YOUR TASK: Among the entries, find the lines with the string "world" and report them.

DATA FOR THIS EXERCISE:
· · ·

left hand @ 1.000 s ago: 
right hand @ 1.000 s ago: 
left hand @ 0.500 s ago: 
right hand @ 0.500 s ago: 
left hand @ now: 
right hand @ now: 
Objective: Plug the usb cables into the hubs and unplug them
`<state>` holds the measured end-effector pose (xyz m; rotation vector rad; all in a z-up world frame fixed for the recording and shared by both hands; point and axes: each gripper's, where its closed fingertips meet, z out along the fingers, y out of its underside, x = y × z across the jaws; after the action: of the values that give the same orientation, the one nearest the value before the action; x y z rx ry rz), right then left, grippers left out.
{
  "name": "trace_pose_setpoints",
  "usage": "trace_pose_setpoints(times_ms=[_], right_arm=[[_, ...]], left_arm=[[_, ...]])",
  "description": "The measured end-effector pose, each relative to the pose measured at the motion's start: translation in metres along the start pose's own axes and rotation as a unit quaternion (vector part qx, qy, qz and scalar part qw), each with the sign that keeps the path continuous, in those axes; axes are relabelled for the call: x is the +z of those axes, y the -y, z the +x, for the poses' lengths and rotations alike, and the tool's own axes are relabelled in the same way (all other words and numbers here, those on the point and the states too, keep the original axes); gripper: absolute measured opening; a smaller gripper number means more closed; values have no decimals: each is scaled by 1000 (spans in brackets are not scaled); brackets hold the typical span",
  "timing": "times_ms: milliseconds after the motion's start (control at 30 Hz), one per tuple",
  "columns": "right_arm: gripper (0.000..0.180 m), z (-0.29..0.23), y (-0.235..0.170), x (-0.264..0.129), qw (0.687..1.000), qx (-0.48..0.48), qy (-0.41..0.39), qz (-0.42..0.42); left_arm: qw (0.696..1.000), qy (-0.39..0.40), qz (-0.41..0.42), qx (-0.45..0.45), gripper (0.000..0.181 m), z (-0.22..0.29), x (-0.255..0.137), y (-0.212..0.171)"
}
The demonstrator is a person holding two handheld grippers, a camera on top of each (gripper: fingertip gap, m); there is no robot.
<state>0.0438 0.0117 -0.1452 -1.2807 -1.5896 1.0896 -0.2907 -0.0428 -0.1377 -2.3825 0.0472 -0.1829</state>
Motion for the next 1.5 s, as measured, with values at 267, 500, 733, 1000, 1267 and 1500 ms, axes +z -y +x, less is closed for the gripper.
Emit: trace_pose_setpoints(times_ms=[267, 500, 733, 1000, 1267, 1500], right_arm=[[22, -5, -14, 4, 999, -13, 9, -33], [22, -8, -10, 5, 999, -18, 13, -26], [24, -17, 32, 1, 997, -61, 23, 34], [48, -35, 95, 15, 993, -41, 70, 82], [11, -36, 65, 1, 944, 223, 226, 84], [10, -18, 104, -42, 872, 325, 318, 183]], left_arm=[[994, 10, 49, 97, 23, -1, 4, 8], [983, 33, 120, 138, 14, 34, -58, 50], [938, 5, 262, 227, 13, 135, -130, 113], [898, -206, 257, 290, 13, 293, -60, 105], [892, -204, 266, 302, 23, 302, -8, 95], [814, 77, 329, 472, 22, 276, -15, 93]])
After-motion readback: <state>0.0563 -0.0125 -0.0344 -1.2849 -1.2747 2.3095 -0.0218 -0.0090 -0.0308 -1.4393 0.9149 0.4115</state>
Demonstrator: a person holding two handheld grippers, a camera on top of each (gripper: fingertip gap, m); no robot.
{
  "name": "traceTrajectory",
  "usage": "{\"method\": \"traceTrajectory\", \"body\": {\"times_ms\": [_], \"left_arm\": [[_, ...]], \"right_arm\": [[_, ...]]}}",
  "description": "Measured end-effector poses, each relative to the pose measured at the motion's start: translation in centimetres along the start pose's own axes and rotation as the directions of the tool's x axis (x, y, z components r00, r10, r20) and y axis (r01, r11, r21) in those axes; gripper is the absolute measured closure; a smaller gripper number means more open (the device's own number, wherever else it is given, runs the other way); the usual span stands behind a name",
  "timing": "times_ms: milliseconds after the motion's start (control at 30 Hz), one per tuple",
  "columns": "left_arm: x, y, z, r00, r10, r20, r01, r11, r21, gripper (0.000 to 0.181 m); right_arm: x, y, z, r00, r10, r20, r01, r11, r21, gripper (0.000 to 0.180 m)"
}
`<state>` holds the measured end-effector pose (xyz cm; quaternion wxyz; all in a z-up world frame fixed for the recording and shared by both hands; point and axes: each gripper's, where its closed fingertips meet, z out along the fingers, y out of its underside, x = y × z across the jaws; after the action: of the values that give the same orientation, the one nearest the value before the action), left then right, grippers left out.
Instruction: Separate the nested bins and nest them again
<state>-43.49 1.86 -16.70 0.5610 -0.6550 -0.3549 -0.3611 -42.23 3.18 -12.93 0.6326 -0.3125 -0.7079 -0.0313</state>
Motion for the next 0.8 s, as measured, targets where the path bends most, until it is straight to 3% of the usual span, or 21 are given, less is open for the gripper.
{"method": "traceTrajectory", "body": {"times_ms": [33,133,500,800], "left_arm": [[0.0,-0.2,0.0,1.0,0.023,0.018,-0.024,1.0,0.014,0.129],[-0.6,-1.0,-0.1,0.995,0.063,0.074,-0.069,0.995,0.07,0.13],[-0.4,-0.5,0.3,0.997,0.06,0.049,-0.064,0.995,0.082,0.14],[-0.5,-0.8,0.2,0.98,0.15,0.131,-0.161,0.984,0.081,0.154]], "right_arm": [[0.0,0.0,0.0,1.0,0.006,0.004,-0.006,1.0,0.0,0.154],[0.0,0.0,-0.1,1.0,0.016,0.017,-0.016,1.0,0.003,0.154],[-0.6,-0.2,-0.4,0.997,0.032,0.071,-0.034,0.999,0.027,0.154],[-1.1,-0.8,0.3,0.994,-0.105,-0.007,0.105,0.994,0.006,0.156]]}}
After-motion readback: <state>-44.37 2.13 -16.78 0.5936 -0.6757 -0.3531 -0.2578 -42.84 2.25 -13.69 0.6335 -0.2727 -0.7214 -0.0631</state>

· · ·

TASK RESULT:
`<state>` holds the measured end-effector pose (xyz m; rotation vector rad; all in a z-up world frame fixed for the recording and shared by both hands; point and axes: each gripper's, where its closed fingertips meet, z out along the fingers, y out of its underside, x = y × z across the jaws; after the action: of the values that give the same orientation, the one nearest the value before the action; x y z rx ry rz), right then left, grippers left out.
`<state>` holds the measured end-effector pose (xyz cm; quaternion wxyz; all in a z-up world frame fixed for the recording and shared by both hands; point and axes: each gripper's, where its closed fingertips meet, z out along the fingers, y out of its underside, x = y × z across the jaws; after the action: of the values that give the same orientation, the one nearest the value before the action), left then right, grippers left out.

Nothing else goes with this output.